**The task:** If a line comes after the one containing "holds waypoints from", leave it out; copy every line before it, and that line too, exactly as written, starting from the first line of the entries.

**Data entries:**
..........

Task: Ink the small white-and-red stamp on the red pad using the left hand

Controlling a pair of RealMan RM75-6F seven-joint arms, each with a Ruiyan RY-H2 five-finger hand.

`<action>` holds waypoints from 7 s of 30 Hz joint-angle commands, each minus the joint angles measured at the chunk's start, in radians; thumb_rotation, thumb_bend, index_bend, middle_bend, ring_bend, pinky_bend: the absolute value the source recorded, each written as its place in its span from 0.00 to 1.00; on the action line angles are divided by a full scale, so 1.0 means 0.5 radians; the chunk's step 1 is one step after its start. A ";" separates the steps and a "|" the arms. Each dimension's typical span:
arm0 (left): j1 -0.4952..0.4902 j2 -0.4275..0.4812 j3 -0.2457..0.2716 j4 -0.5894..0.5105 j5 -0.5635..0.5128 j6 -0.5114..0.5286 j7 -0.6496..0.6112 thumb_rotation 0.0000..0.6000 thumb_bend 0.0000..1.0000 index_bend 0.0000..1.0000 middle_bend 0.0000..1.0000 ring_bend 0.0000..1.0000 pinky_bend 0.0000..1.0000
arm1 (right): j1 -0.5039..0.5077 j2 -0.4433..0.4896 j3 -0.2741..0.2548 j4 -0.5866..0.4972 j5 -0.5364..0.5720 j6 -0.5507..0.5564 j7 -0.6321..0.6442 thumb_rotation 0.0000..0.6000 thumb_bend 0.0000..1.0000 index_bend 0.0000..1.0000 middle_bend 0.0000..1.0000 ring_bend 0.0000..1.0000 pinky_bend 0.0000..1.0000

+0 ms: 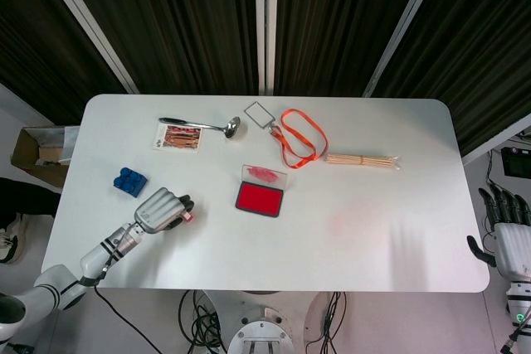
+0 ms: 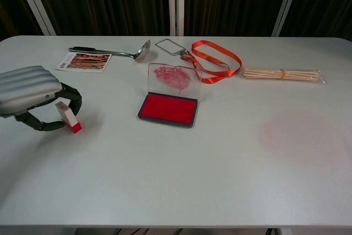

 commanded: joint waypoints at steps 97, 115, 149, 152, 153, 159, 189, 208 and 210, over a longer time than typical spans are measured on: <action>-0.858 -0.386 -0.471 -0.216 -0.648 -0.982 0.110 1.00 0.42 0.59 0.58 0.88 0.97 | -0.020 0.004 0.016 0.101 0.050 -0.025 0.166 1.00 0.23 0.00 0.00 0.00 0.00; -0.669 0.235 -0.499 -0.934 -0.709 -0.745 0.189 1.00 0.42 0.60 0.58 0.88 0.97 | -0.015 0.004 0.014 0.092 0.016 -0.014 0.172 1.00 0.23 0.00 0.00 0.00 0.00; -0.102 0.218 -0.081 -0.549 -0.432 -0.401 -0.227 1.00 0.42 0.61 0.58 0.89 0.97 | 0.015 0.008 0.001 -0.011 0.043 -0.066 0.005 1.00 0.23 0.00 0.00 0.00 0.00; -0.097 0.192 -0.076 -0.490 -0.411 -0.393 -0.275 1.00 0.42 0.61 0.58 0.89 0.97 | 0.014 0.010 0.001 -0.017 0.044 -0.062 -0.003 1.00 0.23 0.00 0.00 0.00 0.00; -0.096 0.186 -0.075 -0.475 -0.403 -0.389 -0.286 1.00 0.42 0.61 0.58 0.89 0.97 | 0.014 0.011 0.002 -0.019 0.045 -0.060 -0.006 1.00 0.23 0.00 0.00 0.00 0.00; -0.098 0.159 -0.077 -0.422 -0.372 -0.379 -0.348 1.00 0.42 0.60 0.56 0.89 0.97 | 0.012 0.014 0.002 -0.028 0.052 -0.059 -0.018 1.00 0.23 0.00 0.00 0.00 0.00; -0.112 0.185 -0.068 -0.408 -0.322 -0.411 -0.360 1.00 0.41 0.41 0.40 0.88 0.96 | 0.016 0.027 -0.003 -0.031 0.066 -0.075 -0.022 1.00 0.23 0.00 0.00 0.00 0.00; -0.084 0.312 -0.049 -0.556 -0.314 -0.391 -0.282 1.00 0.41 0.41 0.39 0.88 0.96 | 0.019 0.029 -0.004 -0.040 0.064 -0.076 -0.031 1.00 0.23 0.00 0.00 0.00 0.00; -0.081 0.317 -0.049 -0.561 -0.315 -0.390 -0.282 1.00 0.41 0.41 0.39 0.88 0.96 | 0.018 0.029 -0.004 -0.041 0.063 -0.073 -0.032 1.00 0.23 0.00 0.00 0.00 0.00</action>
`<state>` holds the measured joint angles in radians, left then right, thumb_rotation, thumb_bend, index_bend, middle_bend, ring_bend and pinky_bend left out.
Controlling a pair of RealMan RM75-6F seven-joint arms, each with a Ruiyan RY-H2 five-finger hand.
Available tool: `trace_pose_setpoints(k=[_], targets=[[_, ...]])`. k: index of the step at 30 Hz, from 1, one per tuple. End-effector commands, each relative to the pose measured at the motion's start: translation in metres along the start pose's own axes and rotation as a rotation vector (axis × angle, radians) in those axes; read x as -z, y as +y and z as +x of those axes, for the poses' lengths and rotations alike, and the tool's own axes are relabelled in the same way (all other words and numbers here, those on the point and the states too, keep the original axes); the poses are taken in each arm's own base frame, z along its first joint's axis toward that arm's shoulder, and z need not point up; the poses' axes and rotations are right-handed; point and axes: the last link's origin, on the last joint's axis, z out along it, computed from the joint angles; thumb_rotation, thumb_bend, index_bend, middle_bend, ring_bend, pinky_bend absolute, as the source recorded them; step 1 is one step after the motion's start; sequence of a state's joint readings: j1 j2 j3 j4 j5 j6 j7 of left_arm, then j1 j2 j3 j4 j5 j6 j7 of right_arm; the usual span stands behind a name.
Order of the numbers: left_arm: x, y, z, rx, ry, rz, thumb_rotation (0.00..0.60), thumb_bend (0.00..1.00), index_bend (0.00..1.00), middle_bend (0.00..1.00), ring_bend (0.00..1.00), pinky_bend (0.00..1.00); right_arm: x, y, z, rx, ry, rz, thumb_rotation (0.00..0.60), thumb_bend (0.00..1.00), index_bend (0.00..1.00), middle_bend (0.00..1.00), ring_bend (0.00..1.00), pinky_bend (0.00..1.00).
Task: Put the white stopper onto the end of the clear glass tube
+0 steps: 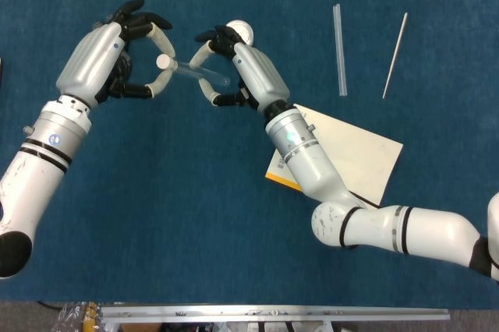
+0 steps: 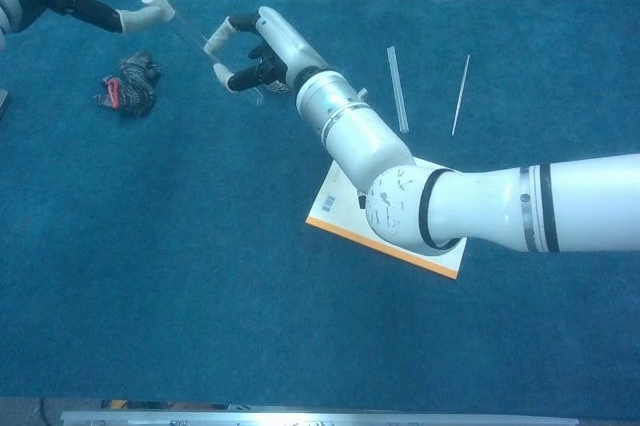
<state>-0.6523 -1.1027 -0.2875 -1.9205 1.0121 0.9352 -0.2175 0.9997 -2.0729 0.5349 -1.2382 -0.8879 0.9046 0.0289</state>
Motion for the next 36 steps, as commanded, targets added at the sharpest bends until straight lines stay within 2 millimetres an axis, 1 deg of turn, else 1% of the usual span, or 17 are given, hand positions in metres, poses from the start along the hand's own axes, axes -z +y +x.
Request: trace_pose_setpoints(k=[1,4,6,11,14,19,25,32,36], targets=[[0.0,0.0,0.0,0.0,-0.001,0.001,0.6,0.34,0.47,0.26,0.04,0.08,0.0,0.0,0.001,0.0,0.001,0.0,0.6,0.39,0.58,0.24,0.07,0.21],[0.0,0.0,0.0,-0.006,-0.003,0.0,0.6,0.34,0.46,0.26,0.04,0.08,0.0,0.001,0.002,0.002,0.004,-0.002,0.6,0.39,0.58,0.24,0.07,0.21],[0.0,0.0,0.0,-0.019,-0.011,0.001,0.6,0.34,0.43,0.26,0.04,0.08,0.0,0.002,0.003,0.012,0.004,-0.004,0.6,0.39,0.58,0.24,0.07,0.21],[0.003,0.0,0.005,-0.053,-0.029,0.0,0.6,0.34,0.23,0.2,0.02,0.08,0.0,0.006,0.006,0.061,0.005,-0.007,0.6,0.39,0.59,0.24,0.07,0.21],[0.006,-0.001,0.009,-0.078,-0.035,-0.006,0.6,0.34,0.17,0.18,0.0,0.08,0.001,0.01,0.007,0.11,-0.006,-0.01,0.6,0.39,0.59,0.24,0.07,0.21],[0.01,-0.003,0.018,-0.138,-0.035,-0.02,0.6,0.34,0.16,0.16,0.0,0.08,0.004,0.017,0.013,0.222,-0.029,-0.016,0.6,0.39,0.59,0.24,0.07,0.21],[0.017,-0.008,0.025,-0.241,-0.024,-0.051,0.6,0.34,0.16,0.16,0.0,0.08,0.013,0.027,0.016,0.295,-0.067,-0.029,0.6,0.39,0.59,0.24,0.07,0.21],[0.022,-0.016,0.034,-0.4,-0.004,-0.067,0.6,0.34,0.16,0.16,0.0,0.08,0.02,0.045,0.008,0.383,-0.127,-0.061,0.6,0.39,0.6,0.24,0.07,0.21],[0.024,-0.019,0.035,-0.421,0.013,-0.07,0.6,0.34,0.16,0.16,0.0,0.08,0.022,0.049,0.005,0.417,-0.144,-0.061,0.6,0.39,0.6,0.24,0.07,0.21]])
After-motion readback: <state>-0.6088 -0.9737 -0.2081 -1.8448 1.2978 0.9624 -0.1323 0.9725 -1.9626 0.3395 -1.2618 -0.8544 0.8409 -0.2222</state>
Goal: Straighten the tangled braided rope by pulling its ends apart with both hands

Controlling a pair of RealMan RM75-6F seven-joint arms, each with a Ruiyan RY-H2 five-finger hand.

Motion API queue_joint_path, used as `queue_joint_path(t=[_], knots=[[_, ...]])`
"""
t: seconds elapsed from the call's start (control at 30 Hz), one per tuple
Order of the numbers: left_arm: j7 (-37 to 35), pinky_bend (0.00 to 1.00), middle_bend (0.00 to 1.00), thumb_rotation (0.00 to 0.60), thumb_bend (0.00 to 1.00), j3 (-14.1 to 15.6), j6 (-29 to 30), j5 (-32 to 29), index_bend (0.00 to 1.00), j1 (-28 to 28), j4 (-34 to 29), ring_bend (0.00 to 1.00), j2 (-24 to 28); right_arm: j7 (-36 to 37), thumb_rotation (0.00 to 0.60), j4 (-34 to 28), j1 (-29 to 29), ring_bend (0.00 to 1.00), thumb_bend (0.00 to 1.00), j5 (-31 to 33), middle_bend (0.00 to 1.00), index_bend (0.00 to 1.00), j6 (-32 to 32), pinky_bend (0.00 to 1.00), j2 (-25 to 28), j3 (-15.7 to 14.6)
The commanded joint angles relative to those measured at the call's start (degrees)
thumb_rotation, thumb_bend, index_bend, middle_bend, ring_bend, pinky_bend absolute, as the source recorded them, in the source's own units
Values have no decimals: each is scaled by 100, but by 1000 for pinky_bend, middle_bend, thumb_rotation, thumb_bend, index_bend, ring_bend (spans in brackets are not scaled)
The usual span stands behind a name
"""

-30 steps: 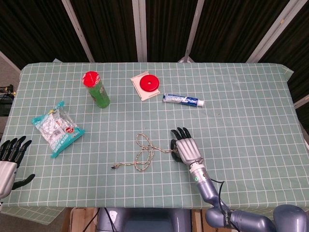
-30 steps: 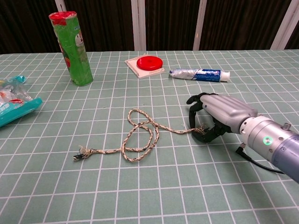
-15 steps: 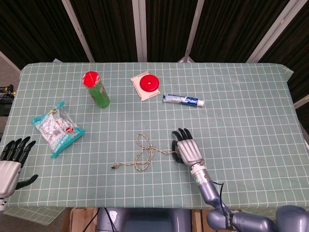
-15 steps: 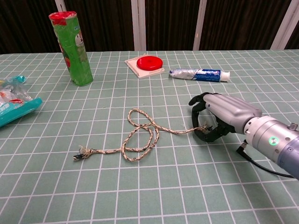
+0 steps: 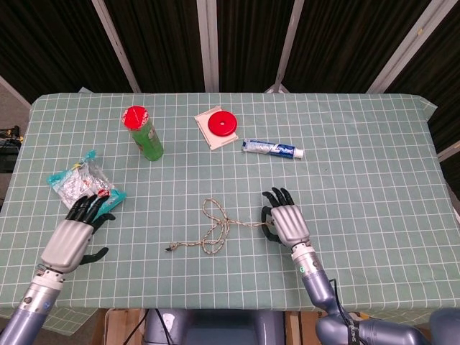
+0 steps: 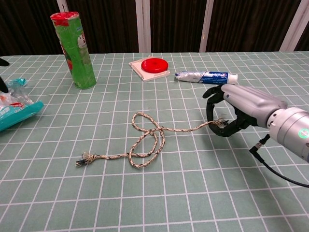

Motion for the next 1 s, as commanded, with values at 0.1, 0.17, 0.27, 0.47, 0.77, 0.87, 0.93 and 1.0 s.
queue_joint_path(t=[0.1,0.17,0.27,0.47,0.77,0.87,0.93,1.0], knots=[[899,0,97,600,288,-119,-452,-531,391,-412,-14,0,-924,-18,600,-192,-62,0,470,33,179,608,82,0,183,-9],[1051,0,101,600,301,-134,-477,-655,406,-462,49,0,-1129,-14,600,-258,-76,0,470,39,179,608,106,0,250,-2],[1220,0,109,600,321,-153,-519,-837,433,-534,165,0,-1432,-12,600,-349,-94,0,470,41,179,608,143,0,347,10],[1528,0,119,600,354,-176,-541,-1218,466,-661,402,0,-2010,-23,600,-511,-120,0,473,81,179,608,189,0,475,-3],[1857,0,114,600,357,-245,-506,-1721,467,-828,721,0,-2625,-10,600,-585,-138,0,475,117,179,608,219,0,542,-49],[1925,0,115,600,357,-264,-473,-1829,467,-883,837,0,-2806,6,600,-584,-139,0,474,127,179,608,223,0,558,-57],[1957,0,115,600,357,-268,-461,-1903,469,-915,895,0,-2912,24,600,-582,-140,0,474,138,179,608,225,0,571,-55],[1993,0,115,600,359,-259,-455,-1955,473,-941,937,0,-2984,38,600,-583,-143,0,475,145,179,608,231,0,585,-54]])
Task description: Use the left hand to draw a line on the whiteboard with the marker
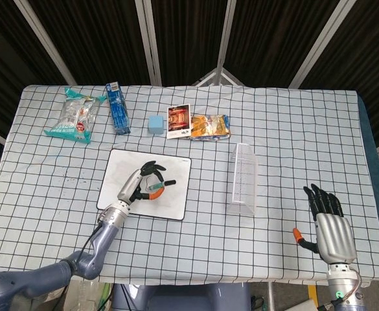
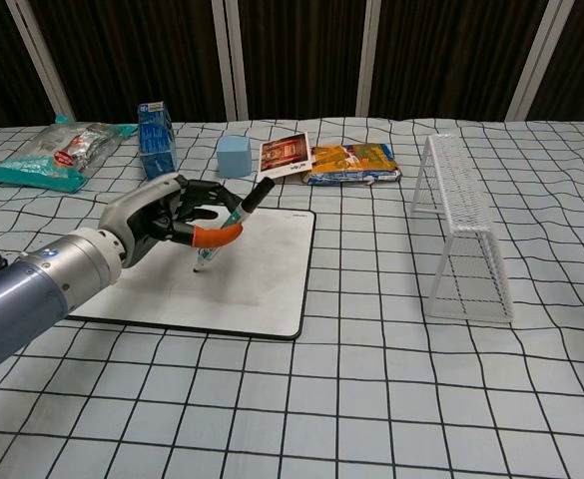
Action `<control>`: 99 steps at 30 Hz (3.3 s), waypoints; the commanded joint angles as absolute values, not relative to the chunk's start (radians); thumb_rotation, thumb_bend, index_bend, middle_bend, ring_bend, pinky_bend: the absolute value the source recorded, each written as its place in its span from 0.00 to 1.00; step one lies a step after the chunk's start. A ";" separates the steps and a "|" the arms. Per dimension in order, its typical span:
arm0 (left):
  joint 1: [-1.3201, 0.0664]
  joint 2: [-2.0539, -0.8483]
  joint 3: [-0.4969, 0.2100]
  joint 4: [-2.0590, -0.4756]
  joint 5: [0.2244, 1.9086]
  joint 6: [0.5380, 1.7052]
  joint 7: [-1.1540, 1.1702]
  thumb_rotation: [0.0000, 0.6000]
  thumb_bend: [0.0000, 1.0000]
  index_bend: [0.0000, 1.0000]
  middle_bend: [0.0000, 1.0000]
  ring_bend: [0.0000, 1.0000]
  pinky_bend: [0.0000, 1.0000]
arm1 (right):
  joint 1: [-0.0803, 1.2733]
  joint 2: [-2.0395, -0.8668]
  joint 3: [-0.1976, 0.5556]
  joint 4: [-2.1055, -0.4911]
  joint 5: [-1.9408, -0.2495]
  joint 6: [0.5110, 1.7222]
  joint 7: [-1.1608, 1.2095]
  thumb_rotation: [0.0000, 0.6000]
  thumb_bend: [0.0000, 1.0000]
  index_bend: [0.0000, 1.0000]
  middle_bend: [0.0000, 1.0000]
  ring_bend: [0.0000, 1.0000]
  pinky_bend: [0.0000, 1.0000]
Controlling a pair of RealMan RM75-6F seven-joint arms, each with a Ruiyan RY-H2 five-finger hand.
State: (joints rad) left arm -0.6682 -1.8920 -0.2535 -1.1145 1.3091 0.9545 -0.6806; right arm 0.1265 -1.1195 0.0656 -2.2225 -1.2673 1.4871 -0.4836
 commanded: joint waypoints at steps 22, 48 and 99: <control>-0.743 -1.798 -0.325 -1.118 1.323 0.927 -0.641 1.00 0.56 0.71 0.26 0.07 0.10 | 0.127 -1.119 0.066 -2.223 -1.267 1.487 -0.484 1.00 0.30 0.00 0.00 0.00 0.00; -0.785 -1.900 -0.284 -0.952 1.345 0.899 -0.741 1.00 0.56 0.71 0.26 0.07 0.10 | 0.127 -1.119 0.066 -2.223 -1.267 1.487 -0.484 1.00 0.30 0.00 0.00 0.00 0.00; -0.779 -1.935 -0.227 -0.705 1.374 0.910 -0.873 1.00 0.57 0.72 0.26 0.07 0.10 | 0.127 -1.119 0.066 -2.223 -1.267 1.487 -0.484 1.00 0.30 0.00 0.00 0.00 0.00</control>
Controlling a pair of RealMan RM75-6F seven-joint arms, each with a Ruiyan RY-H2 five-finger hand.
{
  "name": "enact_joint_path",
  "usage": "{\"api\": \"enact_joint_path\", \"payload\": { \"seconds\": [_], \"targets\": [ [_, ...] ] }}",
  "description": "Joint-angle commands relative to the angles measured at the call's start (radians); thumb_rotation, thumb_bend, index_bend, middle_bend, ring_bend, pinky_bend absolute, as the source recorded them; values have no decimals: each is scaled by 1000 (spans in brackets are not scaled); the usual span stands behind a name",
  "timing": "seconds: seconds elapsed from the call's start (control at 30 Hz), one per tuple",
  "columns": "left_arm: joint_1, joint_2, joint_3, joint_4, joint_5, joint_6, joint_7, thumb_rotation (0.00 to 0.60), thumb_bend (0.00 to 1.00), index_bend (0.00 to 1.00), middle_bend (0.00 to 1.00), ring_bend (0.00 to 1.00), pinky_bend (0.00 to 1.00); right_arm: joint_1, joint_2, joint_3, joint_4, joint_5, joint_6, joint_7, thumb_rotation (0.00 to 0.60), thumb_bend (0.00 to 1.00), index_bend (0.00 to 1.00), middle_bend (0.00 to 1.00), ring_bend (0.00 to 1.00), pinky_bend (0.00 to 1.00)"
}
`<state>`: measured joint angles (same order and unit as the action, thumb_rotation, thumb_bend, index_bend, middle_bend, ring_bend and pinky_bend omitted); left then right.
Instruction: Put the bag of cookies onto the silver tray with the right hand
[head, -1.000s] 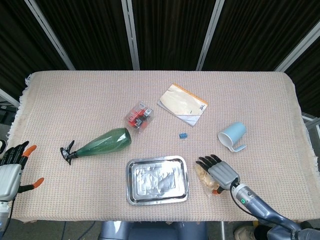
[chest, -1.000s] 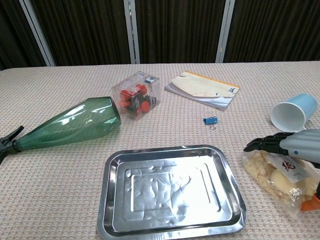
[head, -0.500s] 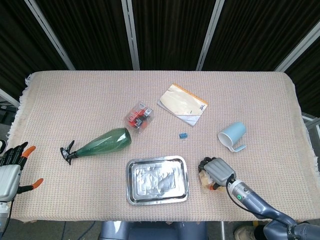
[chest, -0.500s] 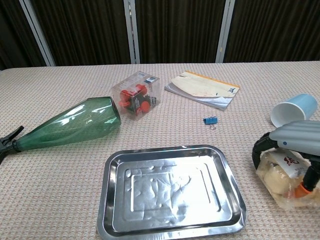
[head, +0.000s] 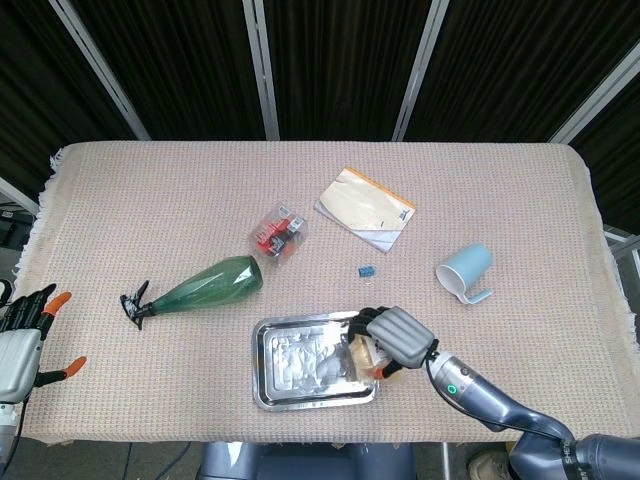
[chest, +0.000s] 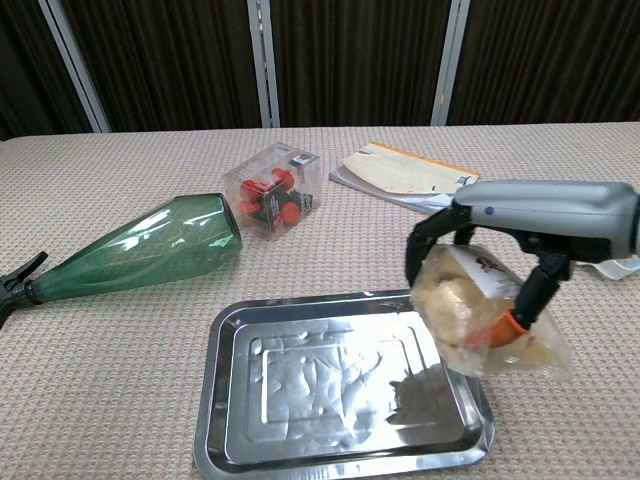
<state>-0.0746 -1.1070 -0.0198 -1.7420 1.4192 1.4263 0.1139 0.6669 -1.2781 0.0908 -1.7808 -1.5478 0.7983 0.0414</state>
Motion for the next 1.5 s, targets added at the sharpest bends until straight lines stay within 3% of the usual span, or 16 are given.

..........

**Solution below:**
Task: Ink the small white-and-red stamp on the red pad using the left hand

Controlling a pair of RealMan RM75-6F seven-joint arms, each with a Ruiyan RY-H2 five-finger hand.

`<action>` holds waypoints from 7 s of 30 Hz joint-angle commands, each minus the joint angles measured at the chunk's start, in radians; thumb_rotation, thumb_bend, index_bend, middle_bend, ring_bend, pinky_bend: the absolute value the source recorded, each written as its place in its span from 0.00 to 1.00; on the action line angles are divided by a full scale, so 1.0 means 0.5 radians; the chunk's step 1 is one step after its start. A ";" separates the steps and a "|" the arms. Each dimension's typical span:

The exercise is now done.